How does polyacrylamide solve the urban sewage problem?

Precautions when using polyacrylamide:

Test: The selection of polyacrylamide needs to be determined through tests. Choose the right manufacturer, the suitable model, molecular weight, degree of ionization, degree of hydrolysis, etc.

The dissolved concentration of polyacrylamide: generally 0.2-0.5%, which should be determined through experiments according to the material characteristics and operating conditions. Mostly 0.2-0.3%.

Good dissolution is the key: polyacrylamide needs to be dissolved in tap water or clean water, the dissolution temperature is <60°C, and the general time is >45 minutes, but not more than 60 minutes. The linear speed of dissolving and stirring is generally 6-8m/s.

The proportion of dosing should be determined through experiments: the specific proportion of dosing should be determined according to the concentration of the material to be processed and the characteristics of the material, and the proportion of dosing should be determined through experiments. If the dosing amount is too high, it may even cause side effects. Controlling the appropriate dosing ratio is the key to controlling costs.

The medicament and the material should be fully mixed: only sufficient mixing can ensure the subsequent dehydration. This is also a problem that most manufacturers are prone to.
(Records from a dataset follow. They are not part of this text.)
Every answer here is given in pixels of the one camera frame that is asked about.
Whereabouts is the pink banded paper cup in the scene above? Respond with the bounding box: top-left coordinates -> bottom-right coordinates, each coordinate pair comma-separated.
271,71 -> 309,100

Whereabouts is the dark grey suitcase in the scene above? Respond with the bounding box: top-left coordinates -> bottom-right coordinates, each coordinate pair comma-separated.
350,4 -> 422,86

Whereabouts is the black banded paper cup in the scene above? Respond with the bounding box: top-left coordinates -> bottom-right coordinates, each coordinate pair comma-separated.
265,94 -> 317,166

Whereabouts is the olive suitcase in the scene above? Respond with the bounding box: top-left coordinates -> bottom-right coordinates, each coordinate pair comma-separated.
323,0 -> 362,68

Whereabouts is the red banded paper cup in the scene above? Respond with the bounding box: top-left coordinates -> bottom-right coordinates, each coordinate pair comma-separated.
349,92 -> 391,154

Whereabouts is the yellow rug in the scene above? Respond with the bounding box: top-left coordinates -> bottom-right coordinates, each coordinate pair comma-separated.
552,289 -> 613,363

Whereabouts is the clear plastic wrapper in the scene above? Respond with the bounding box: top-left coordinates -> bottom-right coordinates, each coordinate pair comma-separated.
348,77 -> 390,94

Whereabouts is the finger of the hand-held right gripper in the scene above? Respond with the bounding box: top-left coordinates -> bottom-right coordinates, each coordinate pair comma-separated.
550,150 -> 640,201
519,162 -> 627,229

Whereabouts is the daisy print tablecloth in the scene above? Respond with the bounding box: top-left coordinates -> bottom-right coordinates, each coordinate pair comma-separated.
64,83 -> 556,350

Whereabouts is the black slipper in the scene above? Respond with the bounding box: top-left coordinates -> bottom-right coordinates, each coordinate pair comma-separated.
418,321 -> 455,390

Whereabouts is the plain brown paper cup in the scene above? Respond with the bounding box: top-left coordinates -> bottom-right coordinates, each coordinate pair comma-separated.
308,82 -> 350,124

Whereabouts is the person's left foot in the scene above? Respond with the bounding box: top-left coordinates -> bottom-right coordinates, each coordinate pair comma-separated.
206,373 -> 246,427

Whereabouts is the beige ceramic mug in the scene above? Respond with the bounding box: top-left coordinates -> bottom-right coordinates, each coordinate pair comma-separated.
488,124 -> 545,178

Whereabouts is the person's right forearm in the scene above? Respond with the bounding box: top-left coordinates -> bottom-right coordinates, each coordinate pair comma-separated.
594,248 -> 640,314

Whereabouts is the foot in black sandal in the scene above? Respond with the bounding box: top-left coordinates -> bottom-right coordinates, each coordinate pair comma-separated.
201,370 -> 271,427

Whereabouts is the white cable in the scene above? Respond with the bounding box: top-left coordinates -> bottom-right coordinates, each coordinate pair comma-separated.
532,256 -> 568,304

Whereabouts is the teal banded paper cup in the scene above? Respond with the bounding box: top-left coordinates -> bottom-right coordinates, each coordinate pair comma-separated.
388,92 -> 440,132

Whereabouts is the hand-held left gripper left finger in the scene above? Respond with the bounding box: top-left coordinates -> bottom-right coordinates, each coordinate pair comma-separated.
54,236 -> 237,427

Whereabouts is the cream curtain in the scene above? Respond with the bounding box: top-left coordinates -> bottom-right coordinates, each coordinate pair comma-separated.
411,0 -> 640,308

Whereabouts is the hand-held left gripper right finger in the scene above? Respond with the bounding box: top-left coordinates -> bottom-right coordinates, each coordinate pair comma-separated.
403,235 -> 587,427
Selected dehydration equipment: Commonly used dehydration equipment includes: centrifuge, plate and frame machine, or natural concentration dehydration. Different dehydration equipment has certain differences in polyacrylamide.

Generally, urban sewage treatment plants will produce a lot of sludge. After the sludge is naturally settled in the thickening tank, it must be dehydrated by mechanical means, and then it is convenient to transport. It is necessary to add cationic polyacrylamide when mechanically pressing the mud, so that the sludge can be dehydrated quickly.